No se ha traducido solamente este complejo insistente por el rencor popular, acto estrictamente negativo. Ha permitido también la expresión de valores positivos, limitados a la vida intelectual.
El juicio crítico que en Oriente había desempeñado un papel importante en la evolución de las ideas religiosas, logró florecer en un estallido de conceptos científicos y filosóficos. Fue transmitida esta labor a Andalucía en donde alcanzó en el XI y en el XII la mayor exuberancia de su genio creador. Fue entonces cuando estos intelectuales franceses que mantenían con España relaciones frecuentes supieron recoger y retransmitir al resto de Occidente los nuevos conocimientos recién adquiridos en matemática, en astronomía, en ciencias naturales, en medicina en geografía…, etc. De aquí la nombradía de las universidades de Montpellier y de Toulouse.

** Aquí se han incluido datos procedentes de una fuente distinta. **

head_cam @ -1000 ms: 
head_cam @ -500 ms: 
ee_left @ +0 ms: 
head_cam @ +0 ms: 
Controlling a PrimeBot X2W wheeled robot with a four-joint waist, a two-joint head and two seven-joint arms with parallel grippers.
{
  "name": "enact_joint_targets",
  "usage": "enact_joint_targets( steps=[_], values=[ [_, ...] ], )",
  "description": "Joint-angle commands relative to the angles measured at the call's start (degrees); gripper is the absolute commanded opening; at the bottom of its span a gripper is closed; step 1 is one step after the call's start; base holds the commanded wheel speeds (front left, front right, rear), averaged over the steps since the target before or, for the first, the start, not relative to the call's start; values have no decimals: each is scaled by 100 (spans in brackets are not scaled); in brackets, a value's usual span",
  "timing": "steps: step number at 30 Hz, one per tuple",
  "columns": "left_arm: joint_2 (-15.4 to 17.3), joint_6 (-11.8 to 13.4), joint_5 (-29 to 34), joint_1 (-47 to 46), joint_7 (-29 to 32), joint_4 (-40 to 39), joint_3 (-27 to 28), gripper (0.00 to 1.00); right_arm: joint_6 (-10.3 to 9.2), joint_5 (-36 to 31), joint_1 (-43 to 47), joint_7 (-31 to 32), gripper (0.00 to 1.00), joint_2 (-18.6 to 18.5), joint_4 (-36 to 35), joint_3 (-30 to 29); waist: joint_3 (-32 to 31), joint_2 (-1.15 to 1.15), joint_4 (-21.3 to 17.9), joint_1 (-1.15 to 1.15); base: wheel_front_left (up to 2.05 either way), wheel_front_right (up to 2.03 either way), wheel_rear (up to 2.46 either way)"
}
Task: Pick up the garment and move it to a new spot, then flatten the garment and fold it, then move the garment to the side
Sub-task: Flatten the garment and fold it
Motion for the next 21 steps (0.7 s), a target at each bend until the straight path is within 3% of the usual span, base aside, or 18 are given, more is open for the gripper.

Compite con el latín la lengua de oc como instrumento de expresión científica. Procedimientos literarios fueron imitados. Algunos ingenios de altura descorrieron el velo que escondía ciertas verdades filosóficas; lo que suscitó las iras de Alberto Magno y de Tomás de Aquino. Mas fue posible esta acción porque existía aún bajo las cenizas enfriadas un fuego que no se había completamente apagado. Sin el recuerdo de un espíritu crítico que pertenecía a tiempos pasados, hubiera sido inadecuada la transmisión de las enseñanzas de la cultura andaluza y por ello hubiera sufrido el genio del Renacimiento.
El juicio crítico, recuerdo del sincretismo arriano, ha llegado a ser el carácter dominante de nuestra civilización occidental; es decir, de su minoría ilustrada. Es interesante observar hoy día que este genio se ha mantenido vivo contra viento y marea en las masas del Mediodía galo, aunque pudiera ocurrir un similar fenómeno en otras regiones de la nación vecina. Era la supervivencia del testimonio de tiempos pasados que se traducía en el campesino iletrado por lo que se podría llamar una sabiduría escéptica. Puede estudiarse este mismo hecho en muchos otros lugares. Caracteriza, por ejemplo, al labriego andaluz aunque por otros motivos. Mas, tenían en común que esta sabiduría escéptica era el fruto de las grandes lecciones del pasado. No podían ser comprendidas si no se había previamente apreciado en su justa medida el alcance de estas olas de fondo que en el curso de la Edad Media habían trastornado una parte de Occidente, cuando en la confusión de las ideas el meridional francés —y podríamos incluir en el mismo concepto a los andaluces y a otros hispanos— habían sido transfigurados en sarracenos.